TEHERAN: Le président iranien a affirmé jeudi que le blocus des ports de son pays par les Etats-Unis était "voué à l'échec" et ne ferait qu'aggraver les perturbations dans le Golfe.

"Toute tentative d'imposer un blocus maritime est contraire aux lois internationales (...) et est vouée à l'échec", a assuré Massoud Pezeshkian dans un communiqué, après qu'un haut responsable de la Maison Blanche a mentionné une possible prolongation de ce blocus "pendant plusieurs mois".

Alors que ces déclarations ont contribué à provoquer un bond des cours du pétrole, le président iranien a estimé que de telles mesures de blocage "non seulement ne permettaient pas d'améliorer la sécurité régionale, mais constituaient une source de tension et une perturbation de la stabilité à long terme du golfe".

Si un cessez-le-feu est en vigueur depuis le 8 avril, les Etats-Unis imposent un blocus des ports iraniens depuis le 13 avril.

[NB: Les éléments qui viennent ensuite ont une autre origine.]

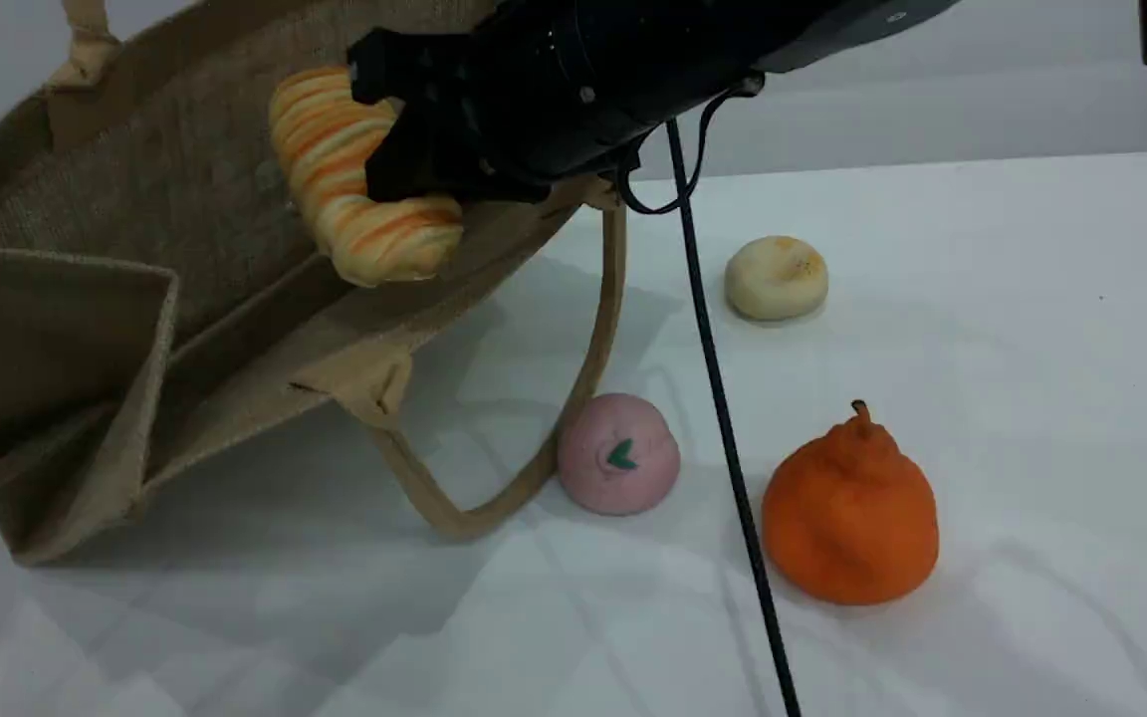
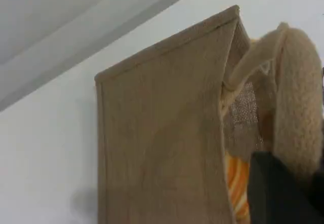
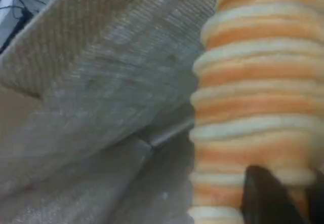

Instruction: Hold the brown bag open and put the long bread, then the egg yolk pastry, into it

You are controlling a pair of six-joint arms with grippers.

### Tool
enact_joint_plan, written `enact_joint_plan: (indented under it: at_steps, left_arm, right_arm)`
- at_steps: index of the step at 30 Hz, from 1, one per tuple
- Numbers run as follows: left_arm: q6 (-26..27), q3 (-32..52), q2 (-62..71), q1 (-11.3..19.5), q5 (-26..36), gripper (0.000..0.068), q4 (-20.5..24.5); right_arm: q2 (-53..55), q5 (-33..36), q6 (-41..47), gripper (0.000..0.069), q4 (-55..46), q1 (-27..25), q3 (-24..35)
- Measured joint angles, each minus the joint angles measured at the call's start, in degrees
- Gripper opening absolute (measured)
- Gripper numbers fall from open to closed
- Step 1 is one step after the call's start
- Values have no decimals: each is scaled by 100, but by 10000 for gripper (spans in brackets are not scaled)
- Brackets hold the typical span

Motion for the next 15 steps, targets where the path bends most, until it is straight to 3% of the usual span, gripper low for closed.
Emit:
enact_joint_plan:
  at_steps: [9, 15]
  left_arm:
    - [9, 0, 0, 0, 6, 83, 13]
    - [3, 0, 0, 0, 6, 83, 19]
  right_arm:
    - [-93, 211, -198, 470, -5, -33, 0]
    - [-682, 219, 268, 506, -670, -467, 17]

Dans ces conditions, les forces armées iraniennes ont décidé de maintenir leur contrôle sur le détroit d'Ormuz, par lequel transitait avant le conflit un cinquième des hydrocarbures consommés dans le monde.

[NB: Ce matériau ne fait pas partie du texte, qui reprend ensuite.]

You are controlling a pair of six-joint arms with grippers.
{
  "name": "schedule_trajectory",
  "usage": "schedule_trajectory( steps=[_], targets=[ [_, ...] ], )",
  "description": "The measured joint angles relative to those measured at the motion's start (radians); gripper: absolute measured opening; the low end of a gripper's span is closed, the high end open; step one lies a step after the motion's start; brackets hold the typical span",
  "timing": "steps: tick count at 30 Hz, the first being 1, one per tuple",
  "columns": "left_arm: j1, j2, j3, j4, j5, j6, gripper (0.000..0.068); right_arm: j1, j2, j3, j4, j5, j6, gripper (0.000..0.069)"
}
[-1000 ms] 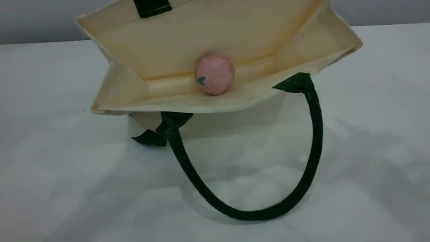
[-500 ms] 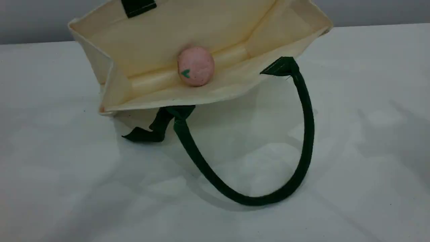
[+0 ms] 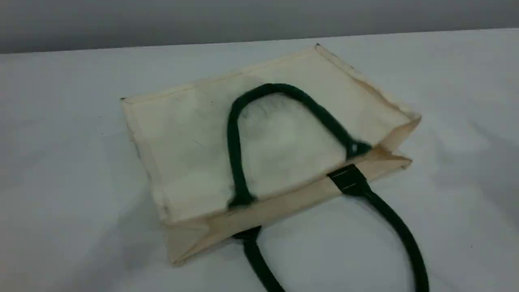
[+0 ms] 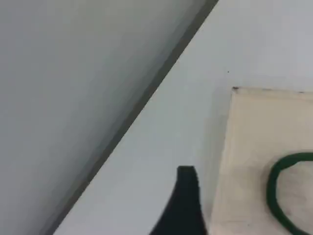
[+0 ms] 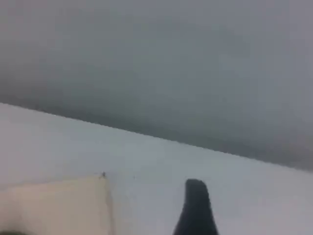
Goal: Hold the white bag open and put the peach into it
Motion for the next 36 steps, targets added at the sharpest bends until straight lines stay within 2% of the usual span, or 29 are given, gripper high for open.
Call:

Elles menacent de représailles si Washington ne lève pas son blocus.

"Nous ne tolérerons pas le blocus naval. S'il se poursuit, l'Iran ripostera", a averti mercredi sur la télévision d'Etat Mohsen Rezaei, ancien commandant en chef des Gardiens de la Révolution, nommé en mars conseiller militaire du nouveau guide suprême Mojtaba Khamenei.

Il a également mis en garde contre une reprise des hostilités entre l'Iran et les Etats-Unis, qui pourrait selon lui se solder par le naufrage de navires américains et la mort ou l'emprisonnement de nombreux soldats ennemis.

Et un haut responsable de la marine iranienne a évoqué le déploiement "dans un avenir très proche" d'armes navales récemment mises au point.

Le ministre du Pétrole, Mohsen Paknejad, a pour sa part minimisé l'impact du blocus mené par les Etats-Unis, assurant qu'il "ne produirait aucun résultat".

"Les employés de l'industrie pétrolière travaillent sans relâche pour garantir un approvisionnement sans problème", a-t-il dit.